**Problem requirements:** The response must consist of the lines below from the one with "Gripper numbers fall" through the one with "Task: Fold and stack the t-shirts", exactly as they appear and with both ends kept.

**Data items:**
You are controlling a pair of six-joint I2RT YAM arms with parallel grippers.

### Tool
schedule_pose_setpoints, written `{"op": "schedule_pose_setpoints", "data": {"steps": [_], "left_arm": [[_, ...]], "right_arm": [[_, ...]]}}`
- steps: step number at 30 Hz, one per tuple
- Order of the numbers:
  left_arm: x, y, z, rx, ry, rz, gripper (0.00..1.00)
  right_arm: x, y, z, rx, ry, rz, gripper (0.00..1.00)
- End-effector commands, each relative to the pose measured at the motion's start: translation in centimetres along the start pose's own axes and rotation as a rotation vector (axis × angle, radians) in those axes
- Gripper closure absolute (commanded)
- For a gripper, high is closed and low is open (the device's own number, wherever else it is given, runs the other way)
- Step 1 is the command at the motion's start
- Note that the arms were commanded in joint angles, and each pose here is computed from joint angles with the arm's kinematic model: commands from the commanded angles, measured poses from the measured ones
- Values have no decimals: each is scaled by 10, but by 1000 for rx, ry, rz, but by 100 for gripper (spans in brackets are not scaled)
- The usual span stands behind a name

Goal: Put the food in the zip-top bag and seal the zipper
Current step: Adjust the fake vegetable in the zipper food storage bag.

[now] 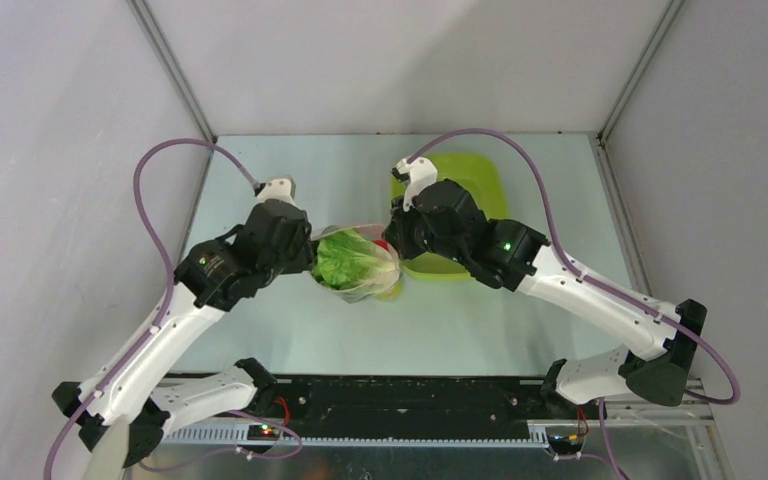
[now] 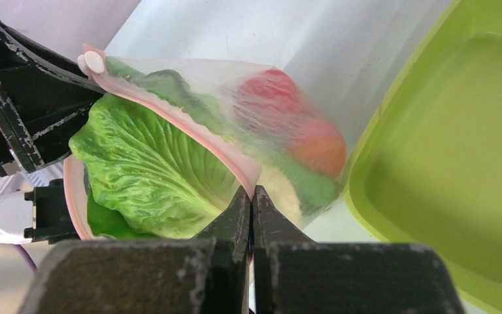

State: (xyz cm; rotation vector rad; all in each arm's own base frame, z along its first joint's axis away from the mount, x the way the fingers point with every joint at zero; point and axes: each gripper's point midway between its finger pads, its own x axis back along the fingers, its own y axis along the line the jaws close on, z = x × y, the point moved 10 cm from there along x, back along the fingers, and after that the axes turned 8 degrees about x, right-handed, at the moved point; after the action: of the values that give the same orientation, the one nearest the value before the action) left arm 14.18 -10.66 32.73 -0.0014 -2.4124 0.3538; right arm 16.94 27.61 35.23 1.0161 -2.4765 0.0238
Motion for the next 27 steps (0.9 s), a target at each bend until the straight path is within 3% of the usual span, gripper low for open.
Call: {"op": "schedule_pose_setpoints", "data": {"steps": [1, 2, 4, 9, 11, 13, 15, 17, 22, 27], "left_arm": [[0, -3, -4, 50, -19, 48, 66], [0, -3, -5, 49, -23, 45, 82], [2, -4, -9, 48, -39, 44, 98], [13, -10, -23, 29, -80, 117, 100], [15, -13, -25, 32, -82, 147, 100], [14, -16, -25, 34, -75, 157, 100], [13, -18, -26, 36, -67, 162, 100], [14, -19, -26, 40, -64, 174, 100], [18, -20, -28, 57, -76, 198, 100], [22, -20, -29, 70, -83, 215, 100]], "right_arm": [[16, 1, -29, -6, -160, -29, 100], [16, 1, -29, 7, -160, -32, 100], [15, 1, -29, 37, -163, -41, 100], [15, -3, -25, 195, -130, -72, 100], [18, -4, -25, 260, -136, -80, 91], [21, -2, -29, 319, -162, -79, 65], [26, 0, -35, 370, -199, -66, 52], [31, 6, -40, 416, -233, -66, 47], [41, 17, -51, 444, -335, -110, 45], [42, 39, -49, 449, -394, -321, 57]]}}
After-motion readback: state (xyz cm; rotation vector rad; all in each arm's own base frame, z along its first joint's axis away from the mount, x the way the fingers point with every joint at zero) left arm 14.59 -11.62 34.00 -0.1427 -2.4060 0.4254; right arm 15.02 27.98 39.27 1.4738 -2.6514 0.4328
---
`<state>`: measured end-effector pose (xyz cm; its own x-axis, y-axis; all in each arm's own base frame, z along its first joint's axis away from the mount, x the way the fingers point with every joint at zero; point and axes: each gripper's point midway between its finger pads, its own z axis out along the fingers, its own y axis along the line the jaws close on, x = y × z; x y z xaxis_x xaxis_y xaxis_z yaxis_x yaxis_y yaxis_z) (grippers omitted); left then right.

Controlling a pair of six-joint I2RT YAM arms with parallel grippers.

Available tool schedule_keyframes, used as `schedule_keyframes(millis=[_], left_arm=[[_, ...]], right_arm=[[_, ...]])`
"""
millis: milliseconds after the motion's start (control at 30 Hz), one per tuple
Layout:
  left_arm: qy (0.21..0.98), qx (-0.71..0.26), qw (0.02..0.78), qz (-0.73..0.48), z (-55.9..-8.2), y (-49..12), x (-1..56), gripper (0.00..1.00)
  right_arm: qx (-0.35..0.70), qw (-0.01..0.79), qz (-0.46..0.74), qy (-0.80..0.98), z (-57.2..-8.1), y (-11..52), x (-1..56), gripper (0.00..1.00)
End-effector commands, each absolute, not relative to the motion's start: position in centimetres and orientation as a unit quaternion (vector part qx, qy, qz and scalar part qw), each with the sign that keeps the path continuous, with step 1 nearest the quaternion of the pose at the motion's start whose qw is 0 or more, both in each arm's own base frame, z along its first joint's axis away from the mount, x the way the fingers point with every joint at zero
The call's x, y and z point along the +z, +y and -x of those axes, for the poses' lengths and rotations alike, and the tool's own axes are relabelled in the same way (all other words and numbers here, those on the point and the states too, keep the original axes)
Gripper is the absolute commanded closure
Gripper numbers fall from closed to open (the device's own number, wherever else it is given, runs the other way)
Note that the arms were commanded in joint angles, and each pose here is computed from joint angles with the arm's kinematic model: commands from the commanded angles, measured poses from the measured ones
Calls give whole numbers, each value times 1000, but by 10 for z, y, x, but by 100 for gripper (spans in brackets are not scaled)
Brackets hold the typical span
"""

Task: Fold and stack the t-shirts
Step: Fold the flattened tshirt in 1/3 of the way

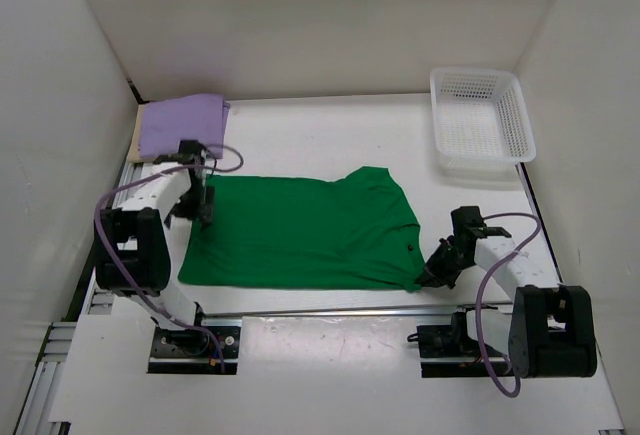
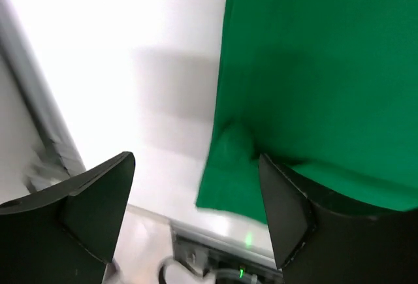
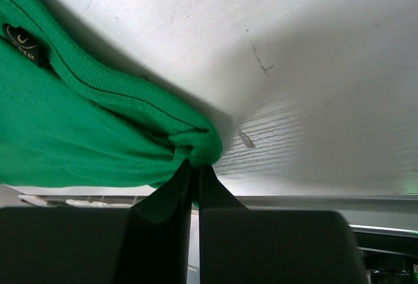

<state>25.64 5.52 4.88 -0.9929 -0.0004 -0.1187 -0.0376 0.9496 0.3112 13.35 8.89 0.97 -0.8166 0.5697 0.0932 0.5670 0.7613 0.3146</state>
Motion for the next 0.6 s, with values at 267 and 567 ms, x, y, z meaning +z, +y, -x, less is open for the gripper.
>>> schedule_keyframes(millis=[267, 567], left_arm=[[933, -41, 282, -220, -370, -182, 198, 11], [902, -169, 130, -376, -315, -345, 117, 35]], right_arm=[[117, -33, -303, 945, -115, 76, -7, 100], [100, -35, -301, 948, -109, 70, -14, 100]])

**Answer section:**
Gripper numbers fall from closed to open (the device's own number, wherever else it is given, runs the other way)
Note that the arms were commanded in joint angles, and each pose here is computed from joint angles with the arm's kinematic model: commands from the commanded angles, measured poses from the measured ones
Calls give whole numbers, each value times 1000, but by 10 for z, y, x, but by 100 for gripper (spans in brackets are not scaled)
Brackets hold the typical span
"""

Task: Fold and stack the t-shirts

Nothing else is required to complete this exercise.